It is ironic to note that Virginia ranks 12th in per-capita income and
37th in staffing of state hospitals. Surely, Virginia can do better."
--Bettie Dresser, Fairfax, VA. ABLEnews Editor's Note: For the full
text of this letter, see VA Fails Mentally Ill on ABLEnews, or watch
for it in the August ABLEnews Review. (Virginia Fails the Mentally
Ill, Dresser, letter-editor, Washington Post, 8/11/93)
The question of whether or not moderate drinking is practical for
people with severe mental illness is among the most hotly debated in
community psychiatry. Traditionally clinicians have warned people with
schizophrenia or manic depression not to drink alcohol, but recently
some physicians and community mental health workers have argued that
abstinence is impractical and social drinking is a legal right. Recent
research by Robert Drake, a professor of psychiatry at Dartmouth
Medical School, and Michael Walloch, a psychology professor at Duke
University, however, concludes: "Our data indicate that moderate
drinking is only rarely a stable...long-term strategy. Clients seem to
become aware of this risk over time and adopt abstinence." (Severe
Mental Illness and Alcohol Mix Poorly, Sandra Boodman, WPH, 8/17/93)

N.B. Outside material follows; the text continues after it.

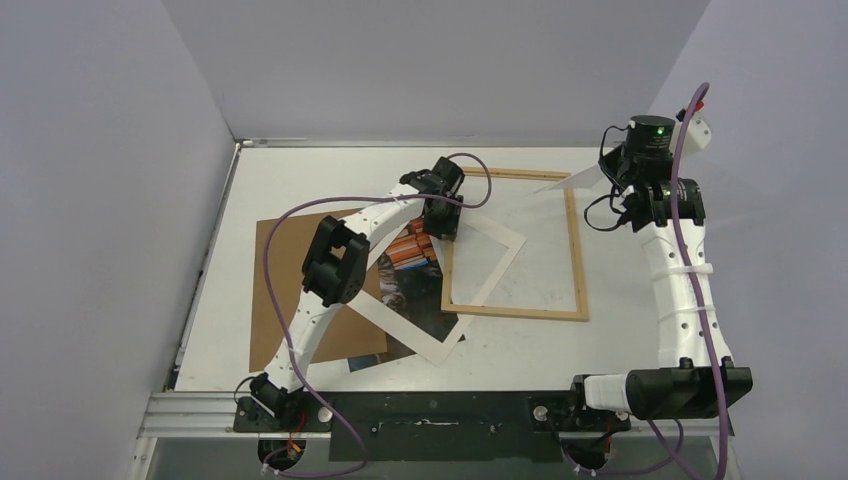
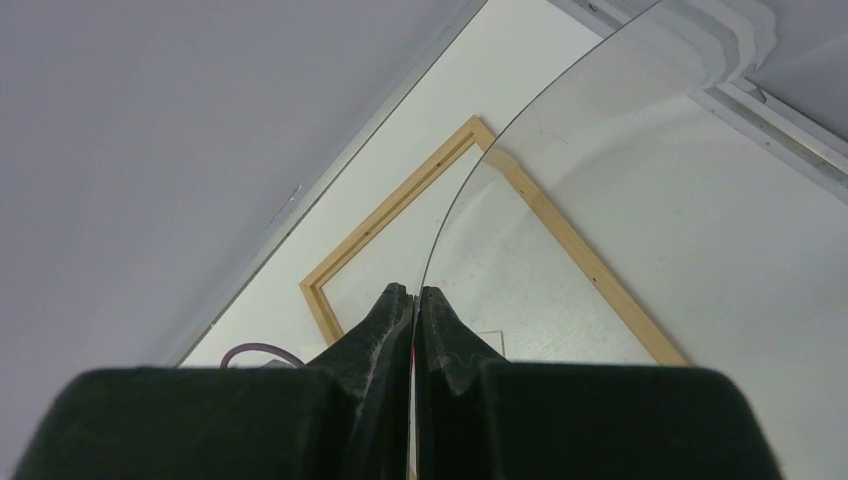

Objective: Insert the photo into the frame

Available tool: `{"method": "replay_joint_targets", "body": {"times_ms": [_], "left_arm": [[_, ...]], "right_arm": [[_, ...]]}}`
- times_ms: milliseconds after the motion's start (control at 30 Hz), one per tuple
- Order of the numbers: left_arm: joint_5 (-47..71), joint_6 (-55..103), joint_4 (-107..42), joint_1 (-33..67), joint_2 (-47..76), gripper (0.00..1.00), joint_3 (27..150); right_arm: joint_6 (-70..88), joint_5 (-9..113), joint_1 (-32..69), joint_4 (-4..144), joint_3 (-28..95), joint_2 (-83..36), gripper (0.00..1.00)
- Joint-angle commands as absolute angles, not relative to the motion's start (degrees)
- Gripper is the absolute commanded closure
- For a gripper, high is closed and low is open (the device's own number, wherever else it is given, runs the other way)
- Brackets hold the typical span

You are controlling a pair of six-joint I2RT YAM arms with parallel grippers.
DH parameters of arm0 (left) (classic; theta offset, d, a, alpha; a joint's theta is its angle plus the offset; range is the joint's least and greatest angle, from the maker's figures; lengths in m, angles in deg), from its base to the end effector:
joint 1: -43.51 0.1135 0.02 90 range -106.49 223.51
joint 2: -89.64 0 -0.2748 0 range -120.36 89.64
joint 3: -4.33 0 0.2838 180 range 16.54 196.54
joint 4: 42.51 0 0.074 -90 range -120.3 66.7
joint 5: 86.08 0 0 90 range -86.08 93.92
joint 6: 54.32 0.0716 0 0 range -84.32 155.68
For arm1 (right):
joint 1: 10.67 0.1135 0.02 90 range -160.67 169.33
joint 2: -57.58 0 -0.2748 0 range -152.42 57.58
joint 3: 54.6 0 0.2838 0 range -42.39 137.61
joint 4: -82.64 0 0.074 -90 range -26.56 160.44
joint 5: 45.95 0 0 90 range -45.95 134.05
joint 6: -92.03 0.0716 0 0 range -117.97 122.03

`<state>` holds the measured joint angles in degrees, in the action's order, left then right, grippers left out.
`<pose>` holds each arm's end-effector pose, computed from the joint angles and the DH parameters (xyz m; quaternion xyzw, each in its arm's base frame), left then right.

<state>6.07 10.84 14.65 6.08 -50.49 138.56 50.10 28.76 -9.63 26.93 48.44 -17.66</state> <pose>0.4583 -0.3541 0.1307 0.1110 0.9660 -0.1360 0.1899 0.3277 -0.0129 0.4446 0.4017 0.7513 0.1087 0.5123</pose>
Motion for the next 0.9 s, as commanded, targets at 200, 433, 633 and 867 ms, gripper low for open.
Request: {"method": "replay_joint_targets", "body": {"times_ms": [200, 433, 633, 867], "left_arm": [[2.5, 12.0, 17.8, 6.0, -51.8, 0.82, 142.9], [6.8, 13.5, 20.9, 8.6, -48.3, 1.0, 144.5], [6.8, 11.8, 22.4, 12.3, -43.4, 1.0, 141.1], [8.8, 8.1, 16.5, 16.3, -35.9, 1.0, 128.6]], "right_arm": [[48.2, 27.6, -10.1, 28.4, 50.7, -16.2, 1.0], [47.5, 32.5, -10.1, 29.9, 51.1, -17.5, 1.0], [46.7, 41.2, -10.1, 33.4, 51.2, -19.5, 1.0], [47.1, 53.4, -9.5, 40.2, 50.5, -22.1, 1.0]]}}
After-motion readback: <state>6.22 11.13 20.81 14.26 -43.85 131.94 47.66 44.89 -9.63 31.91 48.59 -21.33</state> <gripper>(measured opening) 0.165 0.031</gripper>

"Despite my patient's subjective sense of well-being, I didn't feel a
great sense of achievement. To me, it seemed that we had simply
returned to the status quo...The antidepressant may well have chased
away the clinical symptoms of depression, but what about the
psychological dynamics that lie beneath it? This is one of the most
critical dilemmas psychiatrists face. If patients are satisfied that
drugs have relieved their symptoms, should we prod them to examine
what we believe to be the root psychological causes?" --Keith Ablow,
MD, medical director, Tri-County Mental Health Centers, Lynn, MA.

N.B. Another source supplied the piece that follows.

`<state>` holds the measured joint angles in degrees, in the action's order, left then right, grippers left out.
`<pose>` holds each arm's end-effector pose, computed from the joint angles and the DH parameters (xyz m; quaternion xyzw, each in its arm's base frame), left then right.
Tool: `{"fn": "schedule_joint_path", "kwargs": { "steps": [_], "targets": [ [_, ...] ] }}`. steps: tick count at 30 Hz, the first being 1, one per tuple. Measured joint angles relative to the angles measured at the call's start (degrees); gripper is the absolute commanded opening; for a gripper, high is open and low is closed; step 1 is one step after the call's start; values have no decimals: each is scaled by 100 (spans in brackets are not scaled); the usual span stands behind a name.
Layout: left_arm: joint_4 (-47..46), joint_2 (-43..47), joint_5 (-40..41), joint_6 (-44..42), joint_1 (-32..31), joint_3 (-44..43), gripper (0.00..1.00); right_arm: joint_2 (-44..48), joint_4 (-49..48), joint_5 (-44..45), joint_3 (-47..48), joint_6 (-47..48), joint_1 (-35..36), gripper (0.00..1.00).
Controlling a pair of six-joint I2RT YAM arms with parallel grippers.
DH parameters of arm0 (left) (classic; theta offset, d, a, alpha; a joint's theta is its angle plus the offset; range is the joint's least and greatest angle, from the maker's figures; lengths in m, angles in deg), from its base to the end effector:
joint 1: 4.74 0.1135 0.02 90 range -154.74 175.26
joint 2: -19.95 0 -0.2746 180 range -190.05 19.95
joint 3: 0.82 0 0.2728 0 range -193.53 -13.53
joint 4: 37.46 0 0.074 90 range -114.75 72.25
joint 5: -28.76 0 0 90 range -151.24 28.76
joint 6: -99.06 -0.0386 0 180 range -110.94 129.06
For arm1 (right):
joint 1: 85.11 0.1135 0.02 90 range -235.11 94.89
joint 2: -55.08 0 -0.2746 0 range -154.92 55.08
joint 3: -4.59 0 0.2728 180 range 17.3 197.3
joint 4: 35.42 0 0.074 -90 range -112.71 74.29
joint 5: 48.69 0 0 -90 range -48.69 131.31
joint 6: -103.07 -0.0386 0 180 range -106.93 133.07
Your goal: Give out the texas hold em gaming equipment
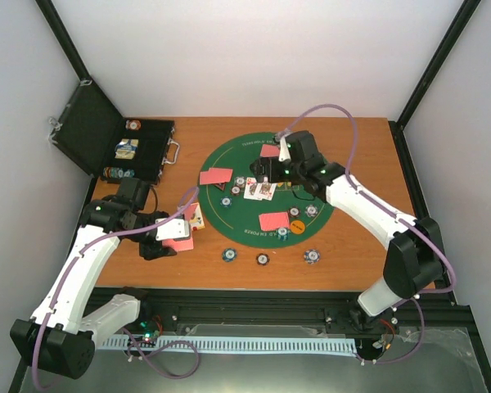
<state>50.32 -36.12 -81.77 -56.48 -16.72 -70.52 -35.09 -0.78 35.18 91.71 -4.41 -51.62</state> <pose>0.1556 -0.0469 0.2997 0.6293 0.7446 -0.0964 0.2006 0.3164 0.2143 0.3049 -0.1482 0.8843 0.2327 0.3767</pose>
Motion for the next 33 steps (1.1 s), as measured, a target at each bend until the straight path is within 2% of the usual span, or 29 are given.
{"fn": "schedule_joint_path", "kwargs": {
  "steps": [4,12,23,27,33],
  "targets": [
    [0,0,-4,22,0,-17,28,114,-664,-1193,-774,-1071,-184,100],
    [4,-72,-46,83,0,-94,28,116,-1517,-2452,-1655,-2616,656,94],
    [4,-114,-48,87,0,-94,28,-142,-2632,-2785,-1740,-3755,1845,81],
    [4,-114,-48,87,-2,-94,28,-269,-3012,-2837,-1740,-4035,2035,77],
    [4,-120,-50,85,0,-94,28,-461,-3604,-2959,-1735,-4339,2210,77]
  ]
}}
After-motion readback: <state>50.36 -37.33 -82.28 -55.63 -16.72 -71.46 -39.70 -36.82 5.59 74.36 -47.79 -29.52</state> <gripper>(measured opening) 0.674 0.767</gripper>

(When Is Life Worth Examining? Ablow, Washington Post Health, 8/17/93)
"Everyone knows that madness and genius go together. The mad scientist
(Dr. Frankenstein), the mad artist (van Gogh) have long been staples
of the popular imagination. But the idea that the great are 'touched'
is more than popular prejudice. It is the subject of serious
scientific study. The latest is Kay Redfield Jamison's "Touched With
Fire,' a superb new study of the connection between artistic
temperament and manic depressive disease. It concludes with a
terrifying pantheon of writers, composers, and artists from Antonin
Artaud to Virginia Woolf who suffered serious psychiatric illness
(often to the point of suicide)." (Genius, Insanity, Innocence,
Charles Krauthammer, op ed, Washington Post, 8/20/93)

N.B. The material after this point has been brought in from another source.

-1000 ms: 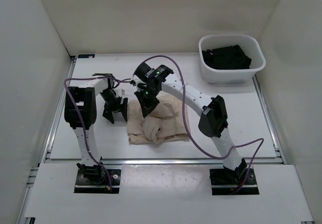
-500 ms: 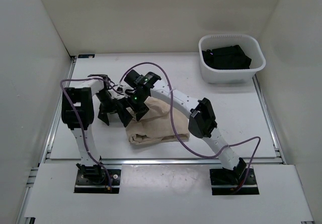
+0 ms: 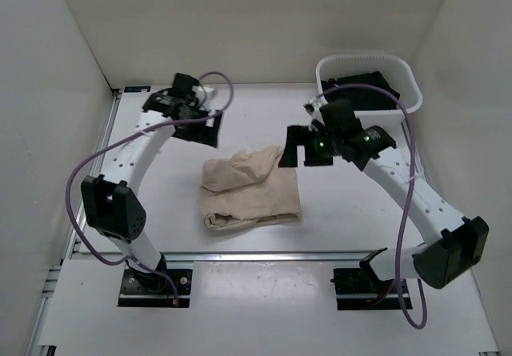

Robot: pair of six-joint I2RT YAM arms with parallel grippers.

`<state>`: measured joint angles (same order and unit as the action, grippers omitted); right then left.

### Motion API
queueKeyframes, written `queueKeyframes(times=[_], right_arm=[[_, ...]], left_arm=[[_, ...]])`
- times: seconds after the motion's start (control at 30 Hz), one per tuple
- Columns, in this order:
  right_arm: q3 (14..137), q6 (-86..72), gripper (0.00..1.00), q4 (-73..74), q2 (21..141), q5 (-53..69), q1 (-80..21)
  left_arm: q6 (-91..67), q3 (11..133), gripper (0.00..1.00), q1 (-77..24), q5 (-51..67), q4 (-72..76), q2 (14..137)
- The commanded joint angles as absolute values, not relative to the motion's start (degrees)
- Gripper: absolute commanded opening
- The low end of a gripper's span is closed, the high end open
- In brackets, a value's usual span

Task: Fold and stack the trousers
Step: Fold the trousers

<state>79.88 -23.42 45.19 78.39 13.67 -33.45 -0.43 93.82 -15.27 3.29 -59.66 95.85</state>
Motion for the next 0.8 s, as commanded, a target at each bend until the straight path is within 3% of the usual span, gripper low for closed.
queueKeyframes(times=[0.0, 0.13, 0.27, 0.3, 0.37, 0.4, 0.43, 0.47, 0.5, 0.53, 0.57, 0.63, 0.67, 0.7, 0.77], right_arm=[[63.8, -26.1, 0.99, 41.5, 79.0, 13.7, -31.2], [52.7, -28.5, 0.99, 30.3, 78.3, 23.6, -26.8], [47.5, -29.7, 0.99, 22.8, 80.1, 26.0, -26.8], [46.6, -30.3, 0.99, 21.1, 80.8, 26.0, -26.3], [44.5, -30.9, 0.99, 19.8, 83.3, 26.6, -26.3], [43.6, -31.5, 0.99, 16.8, 84.1, 27.4, -26.3], [42.8, -32.2, 0.98, 15.0, 85.6, 29.9, -26.3], [41.8, -33.9, 0.90, 13.1, 86.3, 31.4, -26.3], [40.6, -33.9, 0.82, 11.4, 87.2, 32.9, -26.3], [40.6, -34.4, 0.71, 10.3, 88.7, 33.8, -26.3], [40.6, -34.5, 0.47, 10.3, 89.3, 33.8, -26.3], [39.6, -33.8, 0.28, 10.3, 90.3, 33.1, -25.8], [39.6, -33.0, 0.10, 10.3, 90.4, 33.1, -25.2], [38.9, -32.3, 0.01, 11.1, 90.4, 33.1, -25.2], [38.0, -31.4, 0.00, 12.3, 90.4, 33.7, -24.0]], left_arm=[[0.0, 91.9, 1.00, -23.0, 9.3, -61.6, 98.7], [0.0, 91.9, 1.00, -28.9, 9.1, -58.8, 103.8], [0.0, 91.3, 1.00, -30.3, 12.6, -58.2, 105.6], [0.0, 91.3, 0.96, -30.3, 12.7, -58.2, 106.2], [0.0, 91.3, 0.82, -30.3, 12.7, -58.2, 106.9], [0.0, 91.3, 0.70, -30.3, 11.3, -58.2, 107.4], [0.0, 91.3, 0.37, -29.8, 11.3, -58.2, 107.4], [0.0, 91.3, 0.18, -28.5, 11.3, -58.2, 107.4], [0.0, 92.7, 0.14, -27.5, 10.7, -58.2, 107.4], [0.0, 92.7, 0.14, -26.5, 10.7, -58.2, 107.4], [0.0, 93.6, 0.14, -25.3, 10.7, -58.2, 107.4], [0.0, 94.4, 0.14, -21.6, 10.7, -58.2, 107.4], [0.0, 95.1, 0.14, -20.2, 10.7, -58.2, 107.4], [0.0, 95.1, 0.14, -17.3, 10.7, -58.2, 108.1], [0.0, 96.5, 0.14, -14.4, 9.3, -58.2, 109.3]])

Brian Harvey, 29, escaped from St. Elizabeth's Hospital four times.
Only once did officials at the District of Columbia psychiatric
hospital notify the family. Denise Harvey believes it was because her
brother Brian had stolen keys belonging to a nurse. Brian had been
hospitalized at St. Elizabeth's after he tried to strangle his uncle
Sylvester, who has cerebral palsy (CP) "because he was snoring." The
young schizophrenic man had attempted to slash his father's throat,
taken his baby niece in the middle of the night and abandoned her on
the porch of an abandoned house, and intentionally burned his legs. He
escaped from St. Elizabeth's on August 21. On August 24 he stabbed
Sylvester Harvey, 78, to death as he lay on the couch listening to
country music. The family had not been notified of his escape.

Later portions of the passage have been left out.